Relation between Riccati Algebraic Equation and optimization problem Reading this page: http://www.mathworks.com/help/robust/ug/minimizing-linear-objectives-under-lmi-constraints.html I got stuck in the result that says it can be show that minimizing Trace of X (a matrix variable) over the constraint A'X + XA + XBB'X + Q < 0 is equivalent to solve the algebraic Ricatti equation A'X + XA + XBB'X + Q = 0
How can I approach the argument to prove this?
 A: Suppose that $(A,B)$ is stabilizable and $Q$ is Hermitian. Define the operator $\mathcal{R}(X)$ as 
$$ \mathcal{R}(X) = A^TX + XA - XBB^TX+ Q. $$
If there exists a Hermitian solution $X$ of the inequality $\mathcal{R}(X) \ge 0$, then there exists a Hermitian solution $X_+$ of the continuous-time algebraic Riccati equation $\mathcal{R}(X) = 0$, such that $X_+ \ge X$ for all $X$ such that $\mathcal{R}(X) \ge 0$.
Furthermore, $X_+$ is the stabilizing solution of algebraic Riccati equation.
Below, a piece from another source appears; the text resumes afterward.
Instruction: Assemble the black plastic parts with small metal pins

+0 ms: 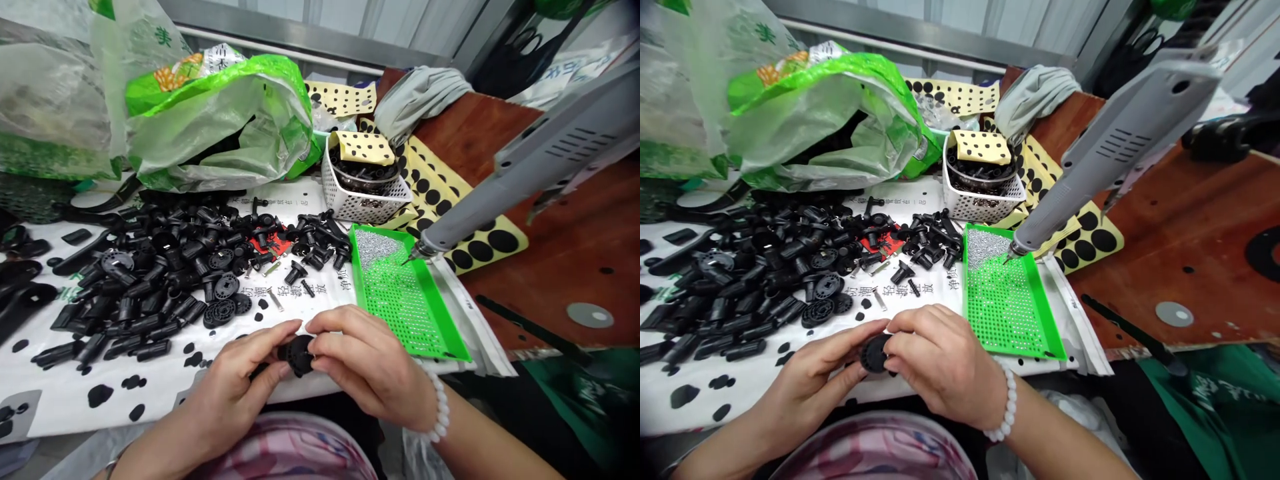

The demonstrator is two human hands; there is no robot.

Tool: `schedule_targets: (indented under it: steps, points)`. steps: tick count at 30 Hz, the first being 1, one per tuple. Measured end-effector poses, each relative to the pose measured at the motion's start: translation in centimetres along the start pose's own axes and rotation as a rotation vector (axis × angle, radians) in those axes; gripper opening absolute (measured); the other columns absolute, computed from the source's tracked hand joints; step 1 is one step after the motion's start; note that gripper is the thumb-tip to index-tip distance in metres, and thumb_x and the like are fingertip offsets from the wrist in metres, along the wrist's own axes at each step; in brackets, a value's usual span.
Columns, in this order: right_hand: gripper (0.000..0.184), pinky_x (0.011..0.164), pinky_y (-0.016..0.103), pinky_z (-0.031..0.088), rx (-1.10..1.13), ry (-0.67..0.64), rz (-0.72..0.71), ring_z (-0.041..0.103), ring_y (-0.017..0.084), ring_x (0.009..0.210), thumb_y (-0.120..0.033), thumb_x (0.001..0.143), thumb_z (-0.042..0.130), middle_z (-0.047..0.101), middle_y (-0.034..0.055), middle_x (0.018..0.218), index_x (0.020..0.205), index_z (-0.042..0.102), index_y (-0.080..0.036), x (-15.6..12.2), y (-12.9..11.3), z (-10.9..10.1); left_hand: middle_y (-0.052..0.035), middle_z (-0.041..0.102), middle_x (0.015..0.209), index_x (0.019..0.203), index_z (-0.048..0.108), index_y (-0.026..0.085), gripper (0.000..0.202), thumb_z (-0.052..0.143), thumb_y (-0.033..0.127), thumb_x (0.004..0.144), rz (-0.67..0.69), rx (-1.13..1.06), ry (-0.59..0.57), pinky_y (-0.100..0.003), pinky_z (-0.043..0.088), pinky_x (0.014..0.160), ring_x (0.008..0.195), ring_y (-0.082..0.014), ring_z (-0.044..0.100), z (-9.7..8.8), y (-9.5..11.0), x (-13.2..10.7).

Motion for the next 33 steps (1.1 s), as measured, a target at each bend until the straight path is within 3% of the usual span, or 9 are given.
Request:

Thus, one can retrieve this solution by optimizing the trace functional on the set $\mathcal{R}(X) \ge 0$.
For a proof, see Theorem 2.1 of the paper Existence and comparison theorems for algebraic Riccati equations for continuous- and discrete-time systems or Theorem 9.1.1 of the book Algebraic Riccati Equations by Peter Lancaster and Leiba Rodman, which preview is available in google books.
In the case where 
$$ \mathcal{R}(X) = A^TX + XA + XBB^TX+ Q, $$
which is the one in the MATLAB documentation link, change $A$ to $-A$, $Q$ to $-Q$ and adapt the argument mutatis mutandis.